The Razor’s Edge Original Dust Jacket Design Signed.

"THE FACT THAT A GREAT MANY PEOPLE BELIEVE SOMETHING IS NO GUARANTEE OF ITS TRUTH”: Rare Original Sketch of the Dust Jacket of W. Somerset Maugham's The Razor's Edge; Signed by him

The Razor’s Edge Original Dust Jacket Design Signed.

MAUGHAM, W. Somerset.


Item Number: 128489

Garden City, NY: Doubleday Doran & Company, 1944.

Rare W. Somerset Maugham’s original ink sketch showing his dust jacket design concept for his greatest novel, The Razor’s Edge,
executed on a blank Western Union telegram form, which was followed by the publisher pretty much to the letter. A striking piece of literary history demonstrating that the author’s intentions for the book were honored from the text to the jacket itself, including his signature Moroccan symbol, used on nearly all his books, including reprints; and an interesting example of a major author’s notion of self-representation. In his autobiographical book, The Summing Up, Maugham wrote of the symbol: “[My father] took it into his head to build a house to live in during the summer… He ordered a great quantity of glass on which he had engraved a sign against the Evil Eye which he had found in Morocco and which the reader may see on the cover of this book.” In near fine condition. The entire piece measures 8.25 inches by 6 inches. An exceptional piece of literary history.
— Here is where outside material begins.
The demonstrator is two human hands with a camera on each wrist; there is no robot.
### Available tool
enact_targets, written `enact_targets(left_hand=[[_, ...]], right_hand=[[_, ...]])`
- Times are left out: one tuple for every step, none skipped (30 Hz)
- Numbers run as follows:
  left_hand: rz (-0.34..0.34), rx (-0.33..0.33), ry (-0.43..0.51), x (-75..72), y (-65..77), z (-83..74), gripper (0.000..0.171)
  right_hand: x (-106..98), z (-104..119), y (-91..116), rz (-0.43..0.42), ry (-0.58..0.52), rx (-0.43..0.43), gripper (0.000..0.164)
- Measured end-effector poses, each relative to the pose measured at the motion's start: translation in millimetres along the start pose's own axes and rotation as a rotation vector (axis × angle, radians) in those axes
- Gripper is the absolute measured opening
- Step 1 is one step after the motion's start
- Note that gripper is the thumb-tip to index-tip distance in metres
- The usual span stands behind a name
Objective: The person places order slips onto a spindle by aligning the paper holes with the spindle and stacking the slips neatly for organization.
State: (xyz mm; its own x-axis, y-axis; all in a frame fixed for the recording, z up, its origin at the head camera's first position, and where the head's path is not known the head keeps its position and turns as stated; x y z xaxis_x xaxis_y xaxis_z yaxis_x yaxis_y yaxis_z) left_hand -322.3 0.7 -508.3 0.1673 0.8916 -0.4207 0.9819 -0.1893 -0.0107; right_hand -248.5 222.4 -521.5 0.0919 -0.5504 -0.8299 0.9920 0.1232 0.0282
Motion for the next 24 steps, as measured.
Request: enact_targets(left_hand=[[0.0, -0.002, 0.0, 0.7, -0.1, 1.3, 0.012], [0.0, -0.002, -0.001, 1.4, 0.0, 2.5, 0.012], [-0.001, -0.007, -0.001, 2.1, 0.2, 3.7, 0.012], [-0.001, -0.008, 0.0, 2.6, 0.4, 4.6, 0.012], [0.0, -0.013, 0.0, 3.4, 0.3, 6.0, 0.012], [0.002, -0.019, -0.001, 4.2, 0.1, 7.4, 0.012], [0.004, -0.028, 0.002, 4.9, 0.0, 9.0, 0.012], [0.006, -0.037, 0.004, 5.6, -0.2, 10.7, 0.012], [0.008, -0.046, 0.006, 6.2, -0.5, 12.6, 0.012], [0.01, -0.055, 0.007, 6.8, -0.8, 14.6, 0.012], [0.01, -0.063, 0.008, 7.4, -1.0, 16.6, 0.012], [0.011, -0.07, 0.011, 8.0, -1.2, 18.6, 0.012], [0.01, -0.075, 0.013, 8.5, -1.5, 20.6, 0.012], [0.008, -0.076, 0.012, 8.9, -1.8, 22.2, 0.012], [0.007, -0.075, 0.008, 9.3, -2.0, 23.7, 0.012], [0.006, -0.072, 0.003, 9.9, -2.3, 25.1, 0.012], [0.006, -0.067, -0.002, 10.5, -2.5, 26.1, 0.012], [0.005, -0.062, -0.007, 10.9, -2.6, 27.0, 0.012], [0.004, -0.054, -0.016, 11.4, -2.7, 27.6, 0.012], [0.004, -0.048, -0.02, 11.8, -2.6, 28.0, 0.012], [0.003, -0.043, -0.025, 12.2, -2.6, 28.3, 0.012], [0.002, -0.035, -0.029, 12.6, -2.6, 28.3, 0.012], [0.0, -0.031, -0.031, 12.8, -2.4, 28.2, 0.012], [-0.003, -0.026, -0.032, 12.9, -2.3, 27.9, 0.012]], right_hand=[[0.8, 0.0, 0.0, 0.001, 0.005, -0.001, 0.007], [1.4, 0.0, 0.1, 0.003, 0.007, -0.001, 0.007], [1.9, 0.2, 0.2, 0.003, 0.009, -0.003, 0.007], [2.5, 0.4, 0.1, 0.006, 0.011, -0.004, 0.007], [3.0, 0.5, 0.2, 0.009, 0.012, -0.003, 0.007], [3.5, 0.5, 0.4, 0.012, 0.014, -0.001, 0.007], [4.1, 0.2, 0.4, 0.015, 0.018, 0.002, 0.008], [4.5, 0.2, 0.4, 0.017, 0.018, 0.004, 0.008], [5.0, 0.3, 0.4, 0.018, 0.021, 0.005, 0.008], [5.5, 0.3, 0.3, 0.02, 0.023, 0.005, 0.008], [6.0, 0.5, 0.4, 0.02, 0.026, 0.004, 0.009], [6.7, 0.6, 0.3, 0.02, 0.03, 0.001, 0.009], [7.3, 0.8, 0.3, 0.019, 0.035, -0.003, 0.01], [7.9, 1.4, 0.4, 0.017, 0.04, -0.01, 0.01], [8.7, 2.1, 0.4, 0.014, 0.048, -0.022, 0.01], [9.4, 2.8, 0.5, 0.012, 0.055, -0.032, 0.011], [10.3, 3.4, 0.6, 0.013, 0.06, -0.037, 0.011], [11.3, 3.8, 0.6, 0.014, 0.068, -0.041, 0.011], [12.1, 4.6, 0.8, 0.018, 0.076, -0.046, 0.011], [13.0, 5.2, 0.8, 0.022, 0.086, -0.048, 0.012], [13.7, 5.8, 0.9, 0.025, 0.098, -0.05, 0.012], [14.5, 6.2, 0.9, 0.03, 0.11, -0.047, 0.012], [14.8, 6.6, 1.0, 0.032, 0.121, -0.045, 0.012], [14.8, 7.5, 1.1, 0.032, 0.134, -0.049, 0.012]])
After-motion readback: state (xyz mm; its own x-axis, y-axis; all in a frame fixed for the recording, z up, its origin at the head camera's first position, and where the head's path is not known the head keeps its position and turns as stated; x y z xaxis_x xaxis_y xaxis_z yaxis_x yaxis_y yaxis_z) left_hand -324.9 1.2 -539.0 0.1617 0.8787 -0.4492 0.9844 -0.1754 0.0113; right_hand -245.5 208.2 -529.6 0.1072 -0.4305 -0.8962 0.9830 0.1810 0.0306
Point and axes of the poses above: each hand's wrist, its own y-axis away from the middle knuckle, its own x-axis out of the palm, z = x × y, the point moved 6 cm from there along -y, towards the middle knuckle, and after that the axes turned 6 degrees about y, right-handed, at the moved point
"Written after much painstaking research into Eastern philosophy and mysticism, The Razor’s Edge is Maugham’s 20th-century manifesto for human fulfillment. In it he mercilessly satirizes American and European materialism, and holds up the figure of the spiritual seeker as a model for those searching for meaning in existence" (Stringer). It was twice adapted into film, first in 1946 starring Tyrone Power and Gene Tierney, and Herbert Marshall as Maugham and Anne Baxter as Sophie, and then a 1984 adaptation starring Bill Murray.